Summer Series 2010: Reviewing the Books! continues……

The Autobiography of Theodore Roosevelt

This summer I read the autobiography of America’s greatest near-great president. It was partly a memoir but mostly idiosyncratic, stream of consciousness commentary by TR, who seemingly grew bored with attempting a dry recounting of his life within the first few dozen pages and launched into a series of never-ending and generally entertaining digressions. Teddy regales the reader with honest beat cops in New York slums, crooked saloonkeeping politicians, rugged cowboys in the twilight of the Old West, ramrod straight Army officers, genteel Harvard men, desperados, captive madmen, wild animals in locales from the silence of nature to the sound of battle with orders barked over the cries of wounded men. Every story involves a fistfight, a gun, a test of integrity and manly honor where respectable men who are “right square” do their duty without complaint and few concessions, except perhaps to a glass of whiskey “taken for medicinal purposes”.

My God, to have a president like that again!

Theodore Roosevelt was an accomplished historian and polished writer and was capable of scholarly work, such as his first book on The Naval War of 1812, or of focused popular history as in his books on the West or his account of his fabled volunteers in the Spanish-American War, The Rough Riders ( I have a 1920 edition); his autobiography is not that kind of book. While historians regard Ulysses S. Grant’s memoir as the greatest written by an American president, Roosevelt’s has a different quality. His voice comes through on the pages; it is more like he is sitting in a chair in his study at Sagamore Hill, talking to you directly, gesticulating, shouting, laughing, leaping up like a jack-in-the-box, leaning forward, face fierce with emphasis and good humor.

Roosevelt would have been a natural blogger.
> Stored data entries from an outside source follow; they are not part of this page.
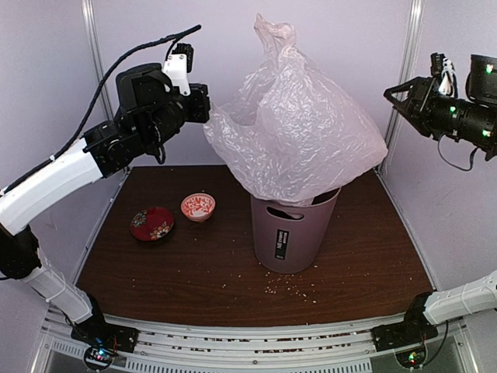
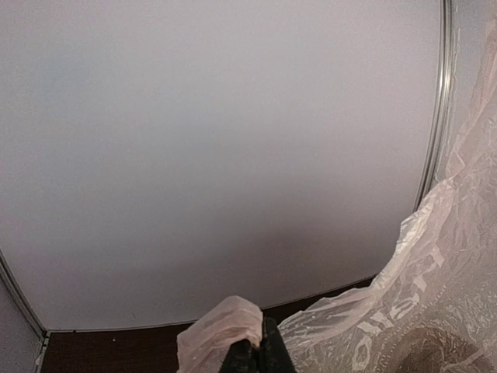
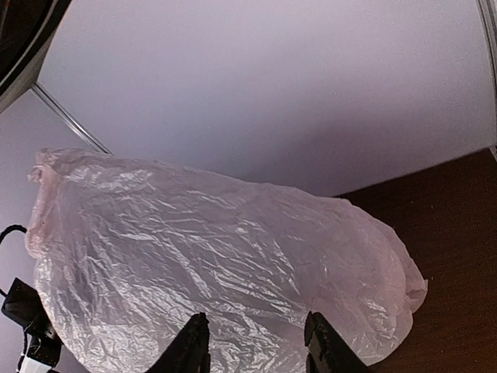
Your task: Put the trash bags into the trash bin
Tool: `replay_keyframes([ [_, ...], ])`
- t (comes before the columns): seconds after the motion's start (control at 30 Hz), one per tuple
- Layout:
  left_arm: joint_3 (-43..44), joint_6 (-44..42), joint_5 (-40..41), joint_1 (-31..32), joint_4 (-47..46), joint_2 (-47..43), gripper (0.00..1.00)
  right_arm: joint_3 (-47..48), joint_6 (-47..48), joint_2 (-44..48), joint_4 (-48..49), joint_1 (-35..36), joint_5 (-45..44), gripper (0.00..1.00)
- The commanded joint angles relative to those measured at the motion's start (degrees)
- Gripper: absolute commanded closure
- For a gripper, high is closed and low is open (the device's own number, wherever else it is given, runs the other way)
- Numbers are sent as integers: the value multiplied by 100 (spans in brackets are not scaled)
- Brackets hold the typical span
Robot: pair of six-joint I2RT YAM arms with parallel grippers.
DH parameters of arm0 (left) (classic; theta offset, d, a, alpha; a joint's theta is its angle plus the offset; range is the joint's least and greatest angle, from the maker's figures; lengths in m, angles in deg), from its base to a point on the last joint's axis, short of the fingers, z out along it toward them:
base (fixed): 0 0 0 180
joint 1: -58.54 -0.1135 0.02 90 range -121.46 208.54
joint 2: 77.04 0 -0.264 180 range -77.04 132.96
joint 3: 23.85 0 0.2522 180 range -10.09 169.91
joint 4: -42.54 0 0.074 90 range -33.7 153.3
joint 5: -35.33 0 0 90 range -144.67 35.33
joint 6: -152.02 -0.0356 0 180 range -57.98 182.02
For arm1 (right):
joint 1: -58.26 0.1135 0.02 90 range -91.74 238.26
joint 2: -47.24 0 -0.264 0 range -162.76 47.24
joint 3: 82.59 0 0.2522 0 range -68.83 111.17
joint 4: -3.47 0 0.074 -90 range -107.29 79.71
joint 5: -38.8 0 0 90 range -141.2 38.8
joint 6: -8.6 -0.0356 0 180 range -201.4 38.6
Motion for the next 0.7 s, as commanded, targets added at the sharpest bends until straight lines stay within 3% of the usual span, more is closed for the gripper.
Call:
replay_keyframes([
  [0.0,-192,-135,28,-42,-207,-285,100,-296,-244,-237,-843,-29,-245,62],
  [0.13,-245,-92,-21,-46,-173,-331,100,-566,-343,-248,-897,-105,-153,70],
  [0.27,-373,-22,-103,-50,-222,-403,100,-481,-329,-357,-791,-278,19,72],
  [0.5,-288,-86,-167,-46,-207,-449,100,466,-138,-733,-1274,-614,-31,74],
  [0.67,-408,-57,-188,-48,-242,-606,100,229,-75,-796,-1613,-895,-15,76],
])
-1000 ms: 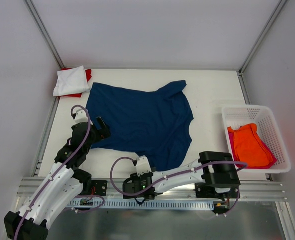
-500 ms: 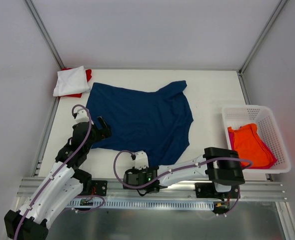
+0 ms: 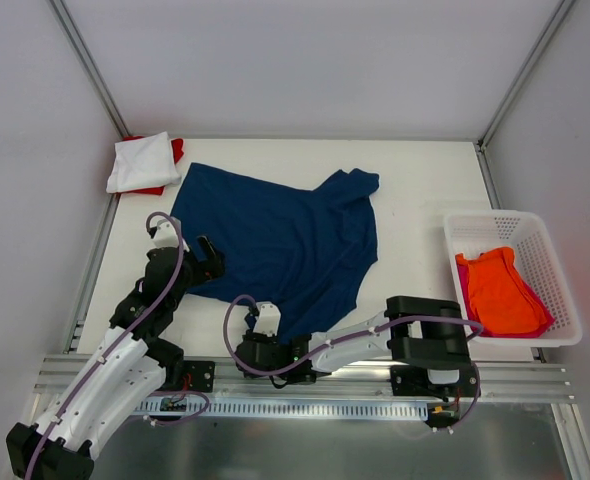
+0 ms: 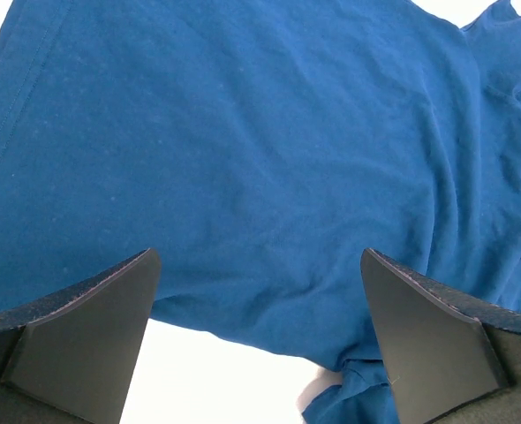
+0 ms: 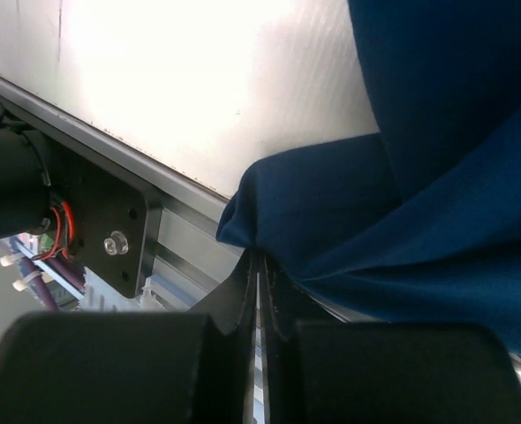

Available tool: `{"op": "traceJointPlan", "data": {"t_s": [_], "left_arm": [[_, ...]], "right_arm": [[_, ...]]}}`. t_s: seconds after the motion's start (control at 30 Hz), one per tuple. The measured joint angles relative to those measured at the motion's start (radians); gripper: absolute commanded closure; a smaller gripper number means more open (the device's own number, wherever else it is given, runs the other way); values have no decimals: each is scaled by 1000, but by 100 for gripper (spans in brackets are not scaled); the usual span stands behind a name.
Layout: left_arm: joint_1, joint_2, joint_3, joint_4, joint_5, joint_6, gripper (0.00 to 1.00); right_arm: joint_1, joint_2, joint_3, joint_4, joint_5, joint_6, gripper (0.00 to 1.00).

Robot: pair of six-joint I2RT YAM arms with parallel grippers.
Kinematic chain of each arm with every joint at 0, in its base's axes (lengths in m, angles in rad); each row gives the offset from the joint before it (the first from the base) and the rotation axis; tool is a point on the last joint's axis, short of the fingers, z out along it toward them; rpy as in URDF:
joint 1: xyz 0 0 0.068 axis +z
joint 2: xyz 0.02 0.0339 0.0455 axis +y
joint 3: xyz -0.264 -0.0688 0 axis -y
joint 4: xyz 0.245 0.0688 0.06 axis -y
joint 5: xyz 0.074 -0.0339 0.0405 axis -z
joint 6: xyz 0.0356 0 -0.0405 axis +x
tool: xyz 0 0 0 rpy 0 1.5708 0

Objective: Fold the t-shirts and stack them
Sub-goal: Flatten the tshirt out

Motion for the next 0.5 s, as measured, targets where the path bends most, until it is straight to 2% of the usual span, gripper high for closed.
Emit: {"op": "traceJointPlan", "data": {"t_s": [0.2, 0.37, 0.5], "left_arm": [[0, 0, -3, 0, 0, 0, 1], [0, 0, -4, 0, -1, 0, 1], [0, -1, -6, 0, -1, 0, 1]], "right_arm": [[3, -35, -50, 34, 6, 53, 100], [48, -107, -84, -109, 84, 117, 100], [98, -229, -180, -260, 166, 200, 100]]}}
The autobiography has it’s weaknesses. Despite his ability to cunningly turn a phrase, TR could have used the services of a stern editor. There are parts of this book, particularly in his recounting of minor legislative battles with creatures of the New York political machines that wander at times into redundancy and tediousness. Roosevelt’s periodic expositions into public morality and social problems of his day have a weird conflation of victorian prudishness and liberal noblesse oblige that can run so contradictory that the modern reader wonders which sentiment represents Roosevelt’s real views and which have been judiciously added for public consumption. Outspoken and impetuous in person, TR’s autobiography bears the imprint of an author who has repeatedly gone back and toned down or qualified original judgments or recollections and excised names to spare others embarrassment. Roosevelt was in many ways, a product of his era and his class.

The Autobiography of Theodore Roosevelt is not a great book but is still a good read after over a hundred years since Teddy Roosevelt last sat in the Oval Office. That’s praise enough.

2 Responses to “Summer Series 2010: The Autobiography of Theodore Roosevelt”

  1. Joseph Fouche Says:

    What would TR say about this review?Bully!

  2. Lexington Green Says:

    The Rough Riders was so good I could barely remain in my chair, let alone put it down.